Below are records; copy every line among them that contains the word "white".

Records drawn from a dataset
*** Begin section ***

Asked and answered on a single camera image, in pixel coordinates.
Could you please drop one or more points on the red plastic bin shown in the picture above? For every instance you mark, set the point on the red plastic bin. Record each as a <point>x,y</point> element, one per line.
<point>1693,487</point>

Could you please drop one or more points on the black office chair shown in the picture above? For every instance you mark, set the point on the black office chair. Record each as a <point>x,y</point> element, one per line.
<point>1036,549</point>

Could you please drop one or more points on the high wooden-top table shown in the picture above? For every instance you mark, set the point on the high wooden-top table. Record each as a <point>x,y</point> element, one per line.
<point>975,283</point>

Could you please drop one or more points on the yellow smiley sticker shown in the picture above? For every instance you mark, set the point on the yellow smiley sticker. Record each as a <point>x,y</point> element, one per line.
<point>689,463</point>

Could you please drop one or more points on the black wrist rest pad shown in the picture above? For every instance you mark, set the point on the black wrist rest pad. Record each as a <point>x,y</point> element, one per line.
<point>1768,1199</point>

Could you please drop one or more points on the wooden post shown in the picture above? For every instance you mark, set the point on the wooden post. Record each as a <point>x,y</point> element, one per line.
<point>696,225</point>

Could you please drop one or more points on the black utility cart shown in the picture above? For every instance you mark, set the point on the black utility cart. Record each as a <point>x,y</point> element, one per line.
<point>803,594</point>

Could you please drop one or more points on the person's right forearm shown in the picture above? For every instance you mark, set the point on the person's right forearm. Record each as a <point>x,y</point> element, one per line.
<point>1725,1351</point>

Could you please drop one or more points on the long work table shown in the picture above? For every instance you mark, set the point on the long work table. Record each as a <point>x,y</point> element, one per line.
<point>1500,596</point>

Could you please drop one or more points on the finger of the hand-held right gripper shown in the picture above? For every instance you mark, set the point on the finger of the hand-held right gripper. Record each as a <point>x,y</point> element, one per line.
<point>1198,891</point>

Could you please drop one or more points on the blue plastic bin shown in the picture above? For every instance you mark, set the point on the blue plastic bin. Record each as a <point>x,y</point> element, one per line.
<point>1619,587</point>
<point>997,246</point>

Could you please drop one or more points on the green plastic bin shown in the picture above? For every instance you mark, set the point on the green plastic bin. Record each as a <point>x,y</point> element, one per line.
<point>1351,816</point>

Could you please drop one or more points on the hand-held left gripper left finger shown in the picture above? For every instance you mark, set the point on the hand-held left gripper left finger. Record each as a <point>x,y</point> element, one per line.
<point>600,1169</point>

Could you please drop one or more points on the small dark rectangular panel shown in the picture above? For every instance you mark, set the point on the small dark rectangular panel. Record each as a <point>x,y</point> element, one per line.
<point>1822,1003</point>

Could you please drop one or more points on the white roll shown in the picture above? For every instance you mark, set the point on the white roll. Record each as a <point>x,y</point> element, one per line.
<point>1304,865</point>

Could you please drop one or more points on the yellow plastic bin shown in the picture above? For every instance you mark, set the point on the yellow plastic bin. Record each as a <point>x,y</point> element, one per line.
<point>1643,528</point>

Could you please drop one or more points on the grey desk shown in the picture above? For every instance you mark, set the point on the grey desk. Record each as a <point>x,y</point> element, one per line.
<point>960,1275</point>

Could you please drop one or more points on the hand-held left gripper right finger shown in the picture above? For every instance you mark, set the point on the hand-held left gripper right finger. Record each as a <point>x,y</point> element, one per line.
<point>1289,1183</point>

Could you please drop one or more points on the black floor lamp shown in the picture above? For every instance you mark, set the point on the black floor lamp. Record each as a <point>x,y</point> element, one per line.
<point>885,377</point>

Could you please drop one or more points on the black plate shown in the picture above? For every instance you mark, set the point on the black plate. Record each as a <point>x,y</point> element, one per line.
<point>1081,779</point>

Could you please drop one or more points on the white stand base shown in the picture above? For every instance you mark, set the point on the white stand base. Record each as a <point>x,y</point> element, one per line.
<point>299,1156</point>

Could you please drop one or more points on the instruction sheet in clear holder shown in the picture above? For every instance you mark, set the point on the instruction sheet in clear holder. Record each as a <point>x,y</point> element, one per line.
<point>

*** End section ***

§ **Result of the task**
Could you please drop one or more points on the white roll shown in the picture above? For every instance you mark, set the point on the white roll. Record each as a <point>x,y</point> element, one per line.
Could you please drop one or more points on the white stand base shown in the picture above? For every instance you mark, set the point on the white stand base. Record each as a <point>x,y</point> element, one per line.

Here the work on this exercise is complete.